Ladungsveränderung an der Oberfläche von Proteinen und somit zu einer Veränderung ihrer dreidimensionalen Struktur. Letzter wiederum definiert, (a) welche Proteine miteinander

interagieren, bzw. (b) welche Funktion und (c) Aktivität das Protein letztlich hat. Somit ist die Phosphorylierung ein reversibles und fein- justiertes System zur schnellen

Regulation zellulärer Prozesse, (iii) Mittels quantitativer Massenspektrometrie (MS) können nun Veränderungen der

Proteinphosphorylierung hunderter bis tausender Proteine gemessen werden. Hierzu werden Thrombozyten von gesunden

Spendern vorzugsweise aus Frischblut isoliert, die ca. 4000- 5000 vorhandenen Proteine aufgereinigt und proteolytisch in kleinere Fragmente, sogenannte Peptide, gespalten. Diese

Peptide werden einer Anreicherung unterzogen, damit nur solche, die einen oder mehrere Phosphatreste enthalten, der Analyse zugeführt werden. Schließlich wird die quantitative MS dazu genutzt Unterschiede in der Phosphorylierung nach

Stimulation von Thrombozyten mit aktivierenden (ADP) bzw.

inhibierenden (Iloprost) Verbindungen zu detektieren. Die zeitaufgelösten quantitativen Daten werden bioinformatisch ausgewertet, um Erkenntnisse über das „Netzwerk" (Gesamtheit der Signalwege) zu erhalten, (iv) Die zeitaufgelösten quantitativen Massenspektrometriedaten werden genutzt, um deutlich unterschiedliche (d.h. gegenläufige) Verläufe der Phosphorylierung an bestimmten Proteinen zu detektieren. Selbst wenn die genaue Funktion einer bestimmten

Phosphorylierungsstelle an einem Protein nicht bekannt ist, deuten gegensätzliche Verläufe auf eine zentrale Rolle im Gleichgewicht (Homöostase) der Thrombozyten hin.
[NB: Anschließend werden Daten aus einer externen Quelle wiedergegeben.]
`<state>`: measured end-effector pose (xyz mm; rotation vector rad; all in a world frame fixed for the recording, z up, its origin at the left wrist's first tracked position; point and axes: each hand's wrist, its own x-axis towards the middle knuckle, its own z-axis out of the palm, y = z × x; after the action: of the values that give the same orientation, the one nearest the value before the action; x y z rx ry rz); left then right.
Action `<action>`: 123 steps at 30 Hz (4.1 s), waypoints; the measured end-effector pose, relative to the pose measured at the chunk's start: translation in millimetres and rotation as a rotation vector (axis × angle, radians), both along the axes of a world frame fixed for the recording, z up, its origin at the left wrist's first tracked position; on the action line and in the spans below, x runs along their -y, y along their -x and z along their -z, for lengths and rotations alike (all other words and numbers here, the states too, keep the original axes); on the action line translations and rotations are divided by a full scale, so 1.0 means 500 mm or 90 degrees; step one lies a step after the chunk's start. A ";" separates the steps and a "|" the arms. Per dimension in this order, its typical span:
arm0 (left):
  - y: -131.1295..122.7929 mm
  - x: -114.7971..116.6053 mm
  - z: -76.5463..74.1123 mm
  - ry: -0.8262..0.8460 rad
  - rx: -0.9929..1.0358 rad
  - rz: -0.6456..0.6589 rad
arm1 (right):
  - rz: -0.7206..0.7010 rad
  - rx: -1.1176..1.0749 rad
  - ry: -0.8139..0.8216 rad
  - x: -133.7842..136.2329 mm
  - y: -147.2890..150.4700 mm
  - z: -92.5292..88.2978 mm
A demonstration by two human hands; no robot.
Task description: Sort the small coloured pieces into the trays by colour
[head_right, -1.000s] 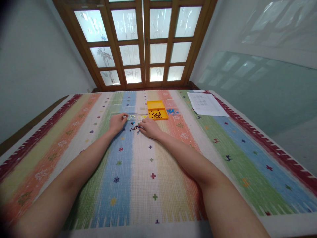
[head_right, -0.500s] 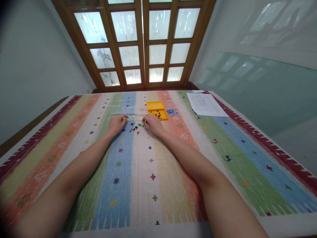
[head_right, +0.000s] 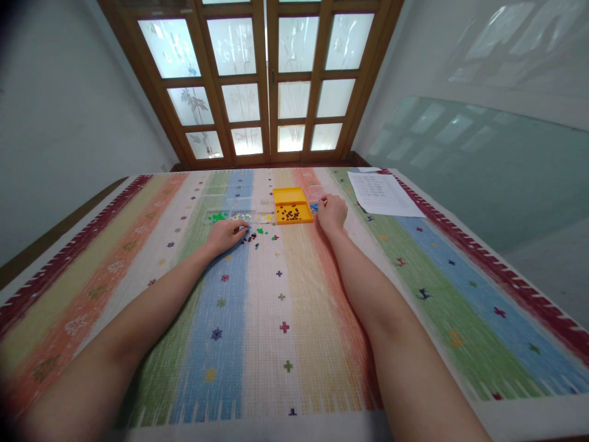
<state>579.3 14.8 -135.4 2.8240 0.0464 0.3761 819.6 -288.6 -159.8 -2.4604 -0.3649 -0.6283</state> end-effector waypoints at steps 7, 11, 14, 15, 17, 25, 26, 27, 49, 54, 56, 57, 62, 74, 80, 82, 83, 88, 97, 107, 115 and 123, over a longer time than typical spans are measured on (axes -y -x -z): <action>0.009 0.000 -0.001 0.005 -0.051 0.114 | -0.024 0.009 -0.002 -0.015 0.014 0.001; 0.012 0.005 -0.007 0.011 -0.073 0.133 | -0.072 0.013 0.000 -0.033 0.031 -0.005; 0.014 0.009 -0.012 0.001 -0.077 0.138 | -0.099 0.015 -0.003 -0.041 0.042 -0.008; 0.015 0.010 -0.013 -0.009 -0.075 0.140 | -0.109 0.016 -0.005 -0.043 0.045 -0.009; 0.016 0.012 -0.015 -0.040 -0.072 0.144 | -0.132 0.021 -0.009 -0.046 0.052 -0.013; 0.015 0.021 -0.017 -0.098 -0.069 0.151 | -0.252 0.060 -0.005 -0.079 0.099 -0.022; 0.015 0.022 -0.017 -0.104 -0.069 0.152 | -0.265 0.062 0.001 -0.083 0.105 -0.022; 0.015 0.023 -0.017 -0.111 -0.070 0.151 | -0.274 0.064 0.006 -0.087 0.110 -0.021; 0.004 0.015 -0.011 -0.048 -0.024 0.036 | -0.338 0.055 0.019 -0.100 0.135 -0.021; -0.016 -0.005 -0.013 0.013 0.046 -0.137 | -0.359 0.059 0.032 -0.107 0.147 -0.027; -0.025 -0.013 -0.013 0.029 0.055 -0.193 | -0.371 0.060 0.039 -0.114 0.156 -0.030; -0.028 -0.017 -0.013 0.034 0.056 -0.216 | -0.377 0.060 0.042 -0.117 0.161 -0.032; -0.033 -0.029 -0.015 0.051 0.042 -0.293 | -0.424 0.048 0.057 -0.130 0.181 -0.032; -0.033 -0.041 0.002 0.048 0.032 -0.301 | -0.607 0.044 0.239 -0.155 0.250 -0.053; -0.031 -0.033 0.002 0.044 0.042 -0.276 | -0.642 0.055 0.318 -0.163 0.271 -0.054; -0.030 -0.030 0.000 0.044 0.044 -0.268 | -0.644 0.057 0.315 -0.164 0.269 -0.052; -0.029 -0.028 -0.001 0.044 0.043 -0.265 | -0.645 0.057 0.311 -0.164 0.267 -0.052; -0.025 -0.022 -0.003 0.034 0.033 -0.249 | -0.647 0.043 0.282 -0.162 0.258 -0.048; -0.011 -0.003 -0.003 0.020 0.006 -0.091 | -0.610 0.037 0.246 -0.164 0.248 -0.035; -0.002 0.015 -0.001 -0.005 -0.041 0.093 | -0.544 0.051 0.253 -0.158 0.254 -0.044; -0.001 0.023 0.001 -0.016 -0.055 0.101 | -0.525 0.060 0.288 -0.160 0.256 -0.050; 0.000 0.026 -0.002 -0.020 -0.056 0.092 | -0.538 0.077 0.275 -0.163 0.245 -0.033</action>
<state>579.3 1.6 -134.3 2.8508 -0.1457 0.2211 697.2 -207.3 -143.1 -2.3184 -1.6099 -0.3393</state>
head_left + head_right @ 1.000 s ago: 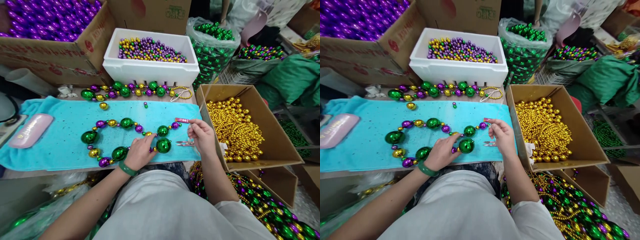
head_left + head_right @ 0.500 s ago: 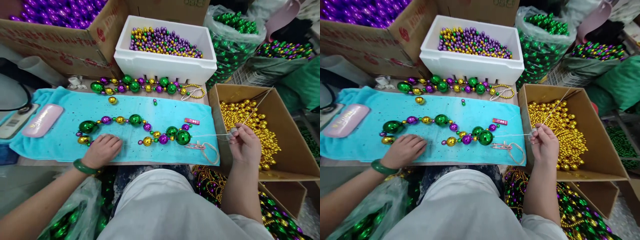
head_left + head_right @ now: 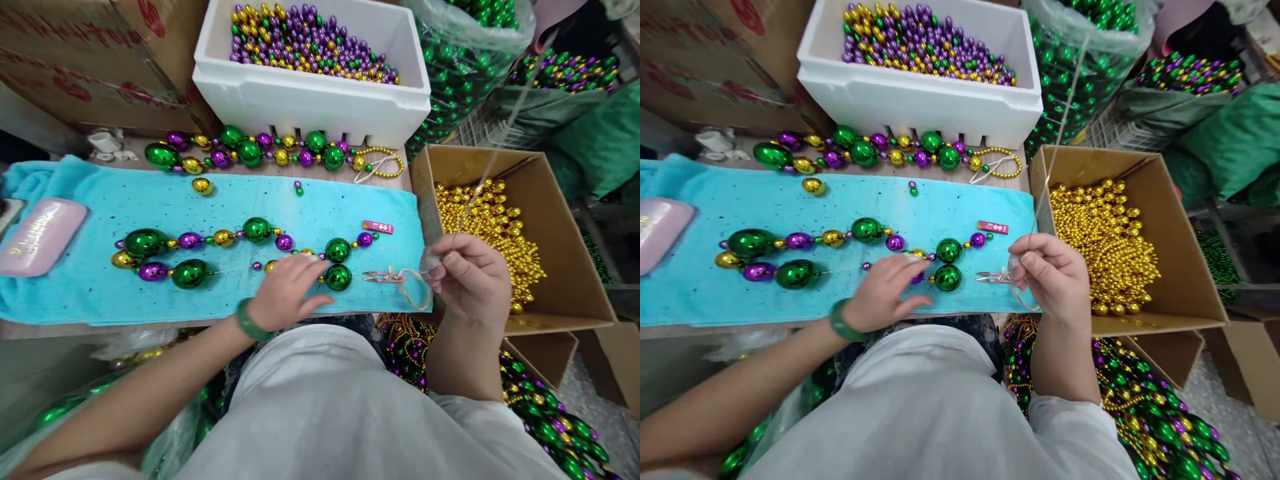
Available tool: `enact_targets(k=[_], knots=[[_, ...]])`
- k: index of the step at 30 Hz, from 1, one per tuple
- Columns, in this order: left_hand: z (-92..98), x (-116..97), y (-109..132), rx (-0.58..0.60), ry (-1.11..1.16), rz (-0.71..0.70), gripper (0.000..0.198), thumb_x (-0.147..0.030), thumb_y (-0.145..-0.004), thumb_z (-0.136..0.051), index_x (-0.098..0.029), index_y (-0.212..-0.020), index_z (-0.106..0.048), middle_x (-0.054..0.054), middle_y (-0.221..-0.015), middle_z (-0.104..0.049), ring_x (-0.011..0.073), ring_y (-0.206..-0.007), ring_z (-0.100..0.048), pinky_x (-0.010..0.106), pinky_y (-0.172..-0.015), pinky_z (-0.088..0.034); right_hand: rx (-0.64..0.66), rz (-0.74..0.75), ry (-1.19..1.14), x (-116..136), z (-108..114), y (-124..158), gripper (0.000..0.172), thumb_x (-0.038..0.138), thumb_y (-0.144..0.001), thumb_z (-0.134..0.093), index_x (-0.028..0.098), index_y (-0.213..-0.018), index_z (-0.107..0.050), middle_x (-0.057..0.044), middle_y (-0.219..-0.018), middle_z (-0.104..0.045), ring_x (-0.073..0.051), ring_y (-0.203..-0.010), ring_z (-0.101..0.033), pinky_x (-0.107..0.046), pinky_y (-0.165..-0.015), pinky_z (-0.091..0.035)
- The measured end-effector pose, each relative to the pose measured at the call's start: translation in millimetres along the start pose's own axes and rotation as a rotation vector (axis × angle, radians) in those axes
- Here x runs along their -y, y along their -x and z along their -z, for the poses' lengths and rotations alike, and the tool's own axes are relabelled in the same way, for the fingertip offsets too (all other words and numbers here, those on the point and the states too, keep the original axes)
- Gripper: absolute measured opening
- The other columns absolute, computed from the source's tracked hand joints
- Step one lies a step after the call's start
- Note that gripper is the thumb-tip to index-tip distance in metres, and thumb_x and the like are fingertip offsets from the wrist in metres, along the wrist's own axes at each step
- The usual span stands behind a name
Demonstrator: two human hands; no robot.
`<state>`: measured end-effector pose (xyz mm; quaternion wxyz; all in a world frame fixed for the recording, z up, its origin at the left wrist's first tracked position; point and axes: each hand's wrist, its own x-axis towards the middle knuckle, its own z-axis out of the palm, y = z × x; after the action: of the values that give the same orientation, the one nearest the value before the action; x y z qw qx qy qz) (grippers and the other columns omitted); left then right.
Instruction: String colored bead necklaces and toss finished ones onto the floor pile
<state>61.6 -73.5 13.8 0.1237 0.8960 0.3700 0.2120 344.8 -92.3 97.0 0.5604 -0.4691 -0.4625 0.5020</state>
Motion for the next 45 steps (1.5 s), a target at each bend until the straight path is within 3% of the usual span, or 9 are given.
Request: enact_targets(k=[2, 5, 11, 16, 21, 28, 34, 39, 45], knots=[[-28.1, -26, -23, 0.051, 0.101, 0.03, 0.054, -0.054, -0.085, -0.054, -0.015, -0.122, -0.054, 0.013, -0.12, -0.06, 0.027, -0.111, -0.053, 0.041, -0.095, -0.041, -0.027, 0.116, 0.02, 13, -7, -1, 0.013, 0.036, -0.078, -0.07, 0.025, -0.085, -0.072, 0.002, -0.051, -0.05, -0.009, -0.045, -0.048, -0.02, -0.037, -0.035], [-49.7, -32, -34, 0.191, 0.107, 0.101, 0.028, -0.038, -0.089, -0.051, -0.017, -0.103, -0.062, 0.01, -0.103, -0.065, 0.0253, -0.096, -0.056, 0.04, -0.084, -0.044, -0.143, 0.227, 0.07, 31, 3, -7, 0.01, 0.033, -0.078, -0.07, 0.026, -0.085, -0.072, 0.001, -0.052, -0.047, -0.01, -0.046, -0.045, -0.023, -0.039, -0.032], [-33.4, -4, -11, 0.294, -0.027, 0.138, 0.02, -0.035, -0.086, -0.056, -0.018, -0.094, -0.064, 0.01, -0.096, -0.064, 0.0258, -0.092, -0.056, 0.041, -0.081, -0.044, -0.434, 0.378, 0.072, 33, 44, -27, 0.009, 0.02, -0.076, -0.067, 0.025, -0.078, -0.074, -0.001, -0.056, -0.043, -0.013, -0.052, -0.041, -0.028, -0.043, -0.028], [-6.7, 20, -24, 0.168, -0.019, 0.088, 0.039, -0.052, -0.085, -0.054, -0.02, -0.102, -0.065, 0.01, -0.101, -0.066, 0.0246, -0.093, -0.059, 0.039, -0.081, -0.046, -0.262, 0.213, 0.058, 1, 36, -37, 0.024, 0.023, -0.077, -0.066, 0.024, -0.101, -0.069, 0.001, -0.057, -0.053, -0.012, -0.052, -0.049, -0.023, -0.041, -0.034], [12.4, 91, -83, -0.029, -0.056, 0.456, 0.029, -0.03, -0.09, -0.045, -0.017, -0.099, -0.069, 0.01, -0.098, -0.069, 0.0243, -0.096, -0.061, 0.037, -0.087, -0.047, 0.013, -0.065, 0.017, -37, 8, -41, 0.014, 0.027, -0.079, -0.067, 0.02, -0.092, -0.067, 0.001, -0.056, -0.057, -0.01, -0.049, -0.049, -0.021, -0.043, -0.036], [-3.1, 152, -145, -0.021, 0.15, 0.757, 0.016, -0.026, -0.077, -0.059, -0.02, -0.082, -0.074, 0.008, -0.094, -0.073, 0.0261, -0.099, -0.062, 0.036, -0.094, -0.044, 0.014, -0.201, 0.057, -72, -20, -46, 0.015, 0.032, -0.076, -0.067, 0.018, -0.081, -0.066, 0.003, -0.052, -0.052, -0.009, -0.046, -0.043, -0.021, -0.042, -0.033], [-16.2, 151, -167, -0.046, 0.37, 0.826, 0.007, -0.014, -0.057, -0.071, -0.019, -0.058, -0.066, 0.006, -0.07, -0.069, 0.0261, -0.091, -0.063, 0.036, -0.091, -0.046, -0.039, -0.238, 0.125, -87, -37, -51, 0.019, 0.035, -0.071, -0.065, 0.017, -0.076, -0.064, 0.003, -0.051, -0.051, -0.01, -0.046, -0.043, -0.022, -0.044, -0.034], [3.6, 127, -157, -0.064, 0.731, 0.858, 0.017, -0.028, -0.079, -0.056, -0.015, -0.082, -0.066, 0.008, -0.079, -0.069, 0.017, -0.071, -0.065, 0.032, -0.071, -0.054, -0.076, -0.235, 0.172, -95, -40, -52, 0.021, 0.036, -0.07, -0.063, 0.016, -0.073, -0.065, 0.002, -0.052, -0.051, -0.009, -0.047, -0.043, -0.022, -0.046, -0.033], [32.6, 99, -139, -0.186, 1.615, 0.98, 0.009, -0.017, -0.078, -0.058, -0.011, -0.078, -0.064, 0.006, -0.071, -0.067, 0.0104, -0.06, -0.062, 0.02, -0.055, -0.05, -0.063, -0.221, 0.189, -100, -43, -53, 0.022, 0.036, -0.07, -0.063, 0.015, -0.073, -0.066, 0.003, -0.051, -0.048, -0.009, -0.047, -0.04, -0.023, -0.045, -0.03]])
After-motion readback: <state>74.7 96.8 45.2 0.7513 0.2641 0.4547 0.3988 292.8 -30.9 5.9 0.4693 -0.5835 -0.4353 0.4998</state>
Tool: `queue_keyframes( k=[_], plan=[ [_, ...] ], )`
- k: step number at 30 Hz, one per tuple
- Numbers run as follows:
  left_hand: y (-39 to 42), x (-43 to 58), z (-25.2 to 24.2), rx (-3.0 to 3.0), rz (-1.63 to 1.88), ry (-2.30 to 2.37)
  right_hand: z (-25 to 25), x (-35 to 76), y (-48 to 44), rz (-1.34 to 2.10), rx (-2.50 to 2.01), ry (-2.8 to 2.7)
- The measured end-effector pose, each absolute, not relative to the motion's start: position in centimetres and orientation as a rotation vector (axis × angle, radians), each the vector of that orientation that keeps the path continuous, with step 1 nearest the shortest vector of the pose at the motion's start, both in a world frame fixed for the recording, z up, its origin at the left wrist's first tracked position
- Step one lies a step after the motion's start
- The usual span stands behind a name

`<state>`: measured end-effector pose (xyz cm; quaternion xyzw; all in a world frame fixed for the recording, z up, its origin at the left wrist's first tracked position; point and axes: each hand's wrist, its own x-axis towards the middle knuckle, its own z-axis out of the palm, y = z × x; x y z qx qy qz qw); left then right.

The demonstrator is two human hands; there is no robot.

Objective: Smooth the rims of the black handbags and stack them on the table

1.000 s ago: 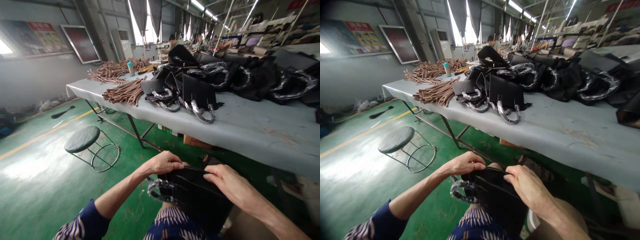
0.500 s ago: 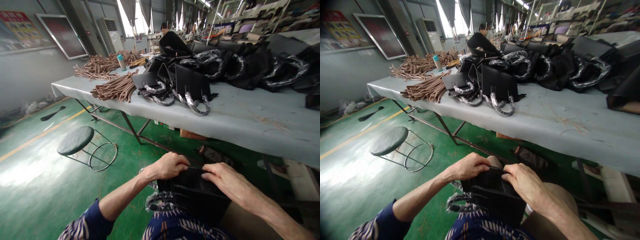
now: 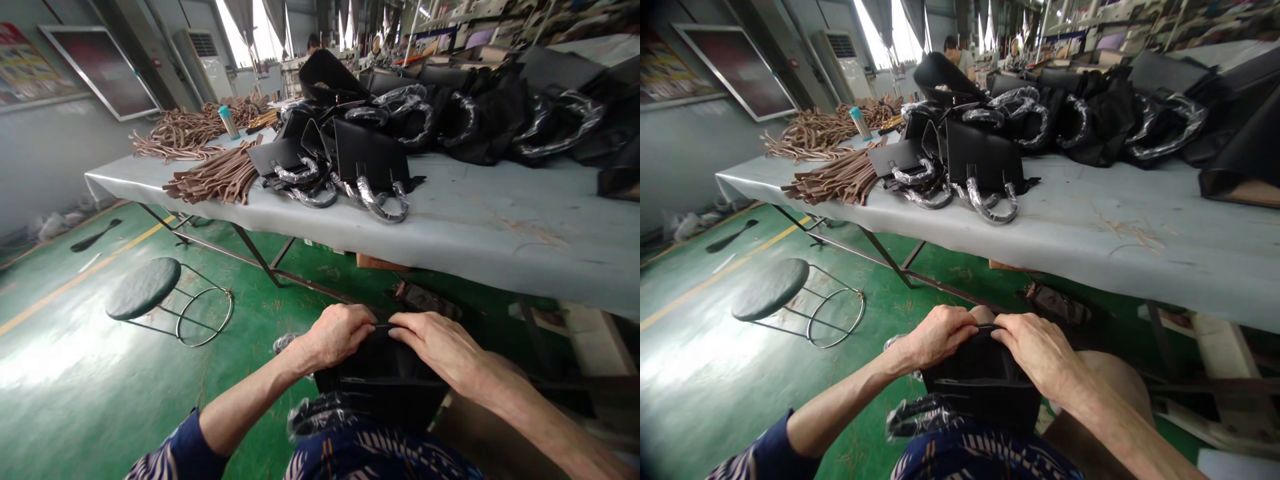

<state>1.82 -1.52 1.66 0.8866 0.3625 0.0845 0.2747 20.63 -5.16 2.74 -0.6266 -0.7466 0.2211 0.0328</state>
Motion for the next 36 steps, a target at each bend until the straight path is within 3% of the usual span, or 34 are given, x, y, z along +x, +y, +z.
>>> queue_keyframes(
  k=[19, 26, 36],
  plan=[
    [-1.7, 2.2, 1.9, 2.244, 0.185, 1.013, 2.8, 20.4, -4.0, 0.999, -1.809, -2.201],
    [-1.6, 2.4, 1.9, 2.188, 0.194, 1.058, 3.1, 20.2, -4.1, 0.864, -1.839, -2.251],
    [-1.0, 1.7, 2.9, 2.118, 0.203, 0.986, 3.9, 19.2, -4.0, 0.938, -1.713, -2.344]
  ],
)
Eine

Phosphorylierungsstelle, die bei Aktivierung zunimmt und bei Inhibition abnimmt und vice versa, deutet auf eine zentrale Rolle in beiden Prozessen hin - und stellt damit einen potentiellen Kandidaten (Target) für diagnostische sowie therapeutische Zwecke dar und kann zur Risikostratifizierung von Störungen der Blutgerinnung als auch zur Bestimmung der Aktivierungsgrad und Aktivierbarkeit von Thrombozyten herangezogen werden.